Core Viewpoint - The initiation of the clinical development program for lanifibranor in Japan marks a significant step for Inventiva and Hepalys in addressing metabolic dysfunction-associated steatohepatitis (MASH) in a market where approximately 2.7% of the population is affected by this condition [4][9]. Company Overview - Inventiva is a clinical-stage biopharmaceutical company focused on developing oral small molecule therapies for MASH and other diseases with unmet medical needs. The company is currently evaluating lanifibranor in a pivotal Phase 3 clinical trial [11]. - Hepalys Pharma, Inc. is a private biopharmaceutical company dedicated to developing novel therapeutics for liver disease, with a focus on lanifibranor and other compounds for Asian markets [6]. Clinical Development - The Phase 1 clinical trial for lanifibranor in Japan involves 32 subjects who will be randomly assigned to four cohorts, receiving the drug once daily for 14 days [2]. - The trial is part of an exclusive licensing agreement between Inventiva and Hepalys, which outlines that Hepalys will conduct and finance all necessary trials in Japan and South Korea for new drug applications [3]. Market Potential - The partnership aims to introduce lanifibranor to the Japanese market, where there is a significant patient population suffering from MASH, thus presenting a potential opportunity for the companies if the drug is approved [4][5]. Product Information - Lanifibranor is a pan-PPAR agonist designed to induce antifibrotic, anti-inflammatory, and beneficial metabolic changes by activating all three PPAR isoforms. It is the only pan-PPAR agonist in clinical development for MASH [10]. - The FDA has granted Breakthrough Therapy and Fast Track designations to lanifibranor, indicating its potential therapeutic benefits for MASH [10].

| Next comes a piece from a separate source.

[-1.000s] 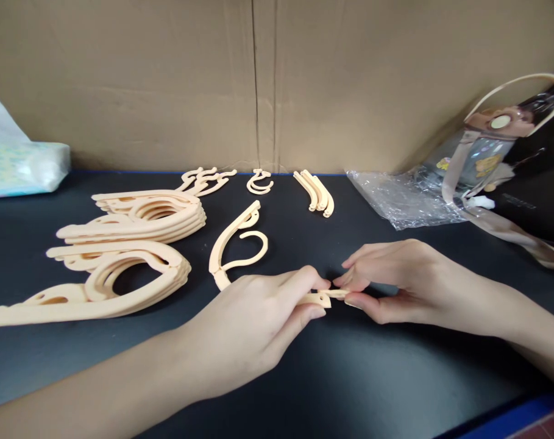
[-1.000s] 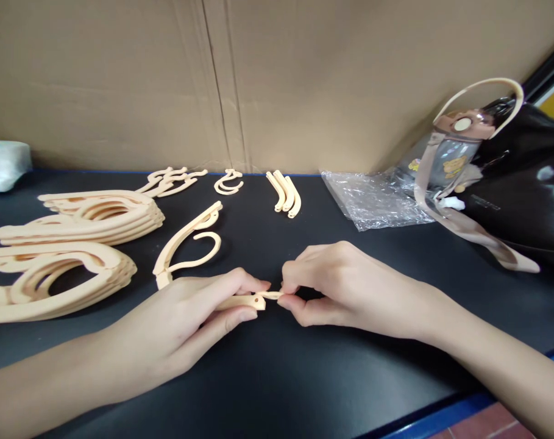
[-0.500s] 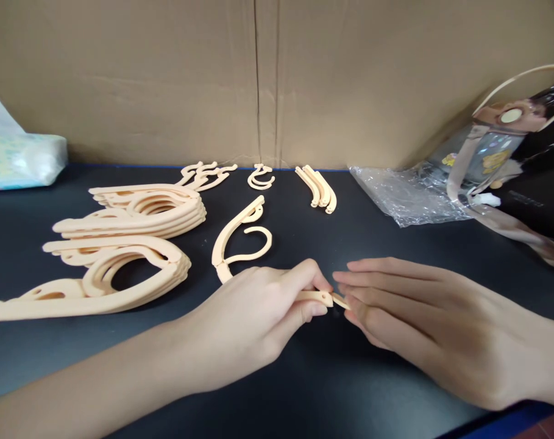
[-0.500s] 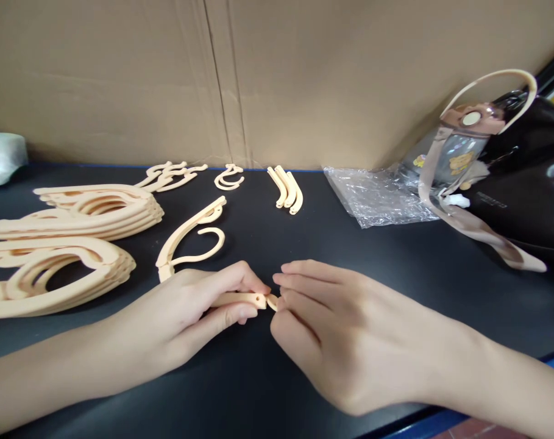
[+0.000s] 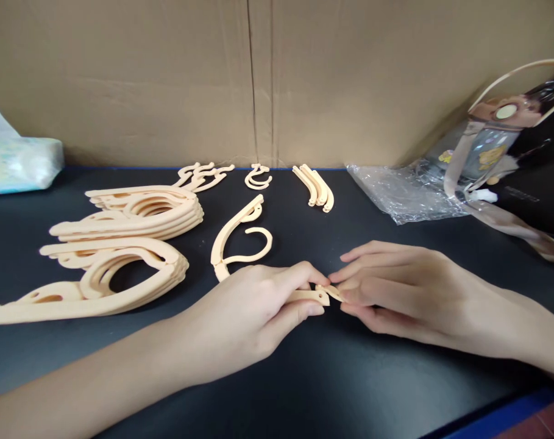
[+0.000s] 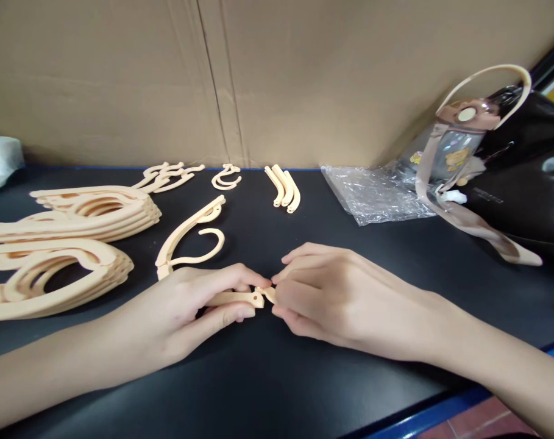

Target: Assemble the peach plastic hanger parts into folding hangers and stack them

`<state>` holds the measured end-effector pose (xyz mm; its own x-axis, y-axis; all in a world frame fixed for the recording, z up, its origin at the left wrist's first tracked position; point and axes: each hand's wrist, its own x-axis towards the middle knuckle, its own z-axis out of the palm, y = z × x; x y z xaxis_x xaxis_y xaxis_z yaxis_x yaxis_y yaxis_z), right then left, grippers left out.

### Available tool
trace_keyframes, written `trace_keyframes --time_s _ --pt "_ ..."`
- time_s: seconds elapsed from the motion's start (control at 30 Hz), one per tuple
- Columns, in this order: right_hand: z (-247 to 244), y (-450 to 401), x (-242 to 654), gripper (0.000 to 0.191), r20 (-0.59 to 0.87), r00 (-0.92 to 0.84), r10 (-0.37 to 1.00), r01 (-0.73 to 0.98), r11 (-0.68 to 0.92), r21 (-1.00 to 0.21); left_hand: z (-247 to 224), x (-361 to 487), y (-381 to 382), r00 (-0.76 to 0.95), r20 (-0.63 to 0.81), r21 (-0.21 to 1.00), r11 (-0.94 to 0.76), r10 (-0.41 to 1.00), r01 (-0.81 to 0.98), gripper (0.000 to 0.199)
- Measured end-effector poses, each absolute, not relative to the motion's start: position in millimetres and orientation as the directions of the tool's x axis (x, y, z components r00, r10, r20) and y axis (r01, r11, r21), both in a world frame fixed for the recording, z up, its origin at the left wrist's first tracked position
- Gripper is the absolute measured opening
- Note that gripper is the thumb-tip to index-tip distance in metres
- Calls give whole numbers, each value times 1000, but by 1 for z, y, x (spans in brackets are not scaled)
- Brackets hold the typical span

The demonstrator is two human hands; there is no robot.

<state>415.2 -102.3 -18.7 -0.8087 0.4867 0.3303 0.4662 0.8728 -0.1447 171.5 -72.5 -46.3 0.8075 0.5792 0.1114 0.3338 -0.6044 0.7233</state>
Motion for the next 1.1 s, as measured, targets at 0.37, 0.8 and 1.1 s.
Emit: trace_keyframes --time_s 0.37,0.8,1.1 --pt "-13 -96 420 6 320 -741 591 451 790 -415 -45 172 -73 792 87 753 -560 604 344 18" --pt "-13 -98 421 6 314 -765 562 448 815 -367 -42 173 -72 814 130 756 -587 567 289 15" --pt "-9 -94 423 8 223 -833 506 394 826 -403 -40 172 -73 819 68 734 -584 569 346 15"
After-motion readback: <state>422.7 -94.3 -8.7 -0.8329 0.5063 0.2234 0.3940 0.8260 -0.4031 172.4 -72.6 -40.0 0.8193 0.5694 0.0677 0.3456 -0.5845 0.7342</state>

Core Viewpoint - Inventiva reported preliminary unaudited financial results for the year ended December 31, 2024, highlighting significant changes in cash position, revenues, and operational activities related to its clinical development of lanifibranor for MASH [1][6]. Financial Results - As of December 31, 2024, the company's cash and cash equivalents were €96.6 million, a substantial increase from €26.9 million in 2023 [2]. - Net cash used in operating activities was (€85.9) million in 2024, up 5.3% from (€81.6) million in 2023 [3]. - R&D expenses decreased by 17% to €90.9 million in 2024 from €110.0 million in 2023, primarily due to a temporary pause in patient recruitment for the NATiV3 trial [3]. - Revenues for 2024 were €9.2 million, down from €17.5 million in 2023, mainly due to milestone payments from CTTQ [11][12]. Business Update - The NATiV3 Phase 3 clinical trial screening was completed in early January 2025, with over 95% of the target patients randomized [13]. - The company plans to focus exclusively on the development of lanifibranor, halting all preclinical research activities and reducing its workforce by approximately 50% [14][15]. Financing Activities - The company generated €145.6 million from financing activities in 2024, a significant increase from €29.1 million in 2023, due to various financing agreements [5]. - The first tranche of structured financing closed with gross proceeds of €116 million, with expectations for additional funding in 2025 [9]. Future Outlook - The company estimates that its current cash position and expected funding will allow it to finance operations until the end of the third quarter of 2026 [9]. - Key upcoming milestones include the randomization of the last patient in the NATiV3 trial and participation in several investor and scientific conferences [17].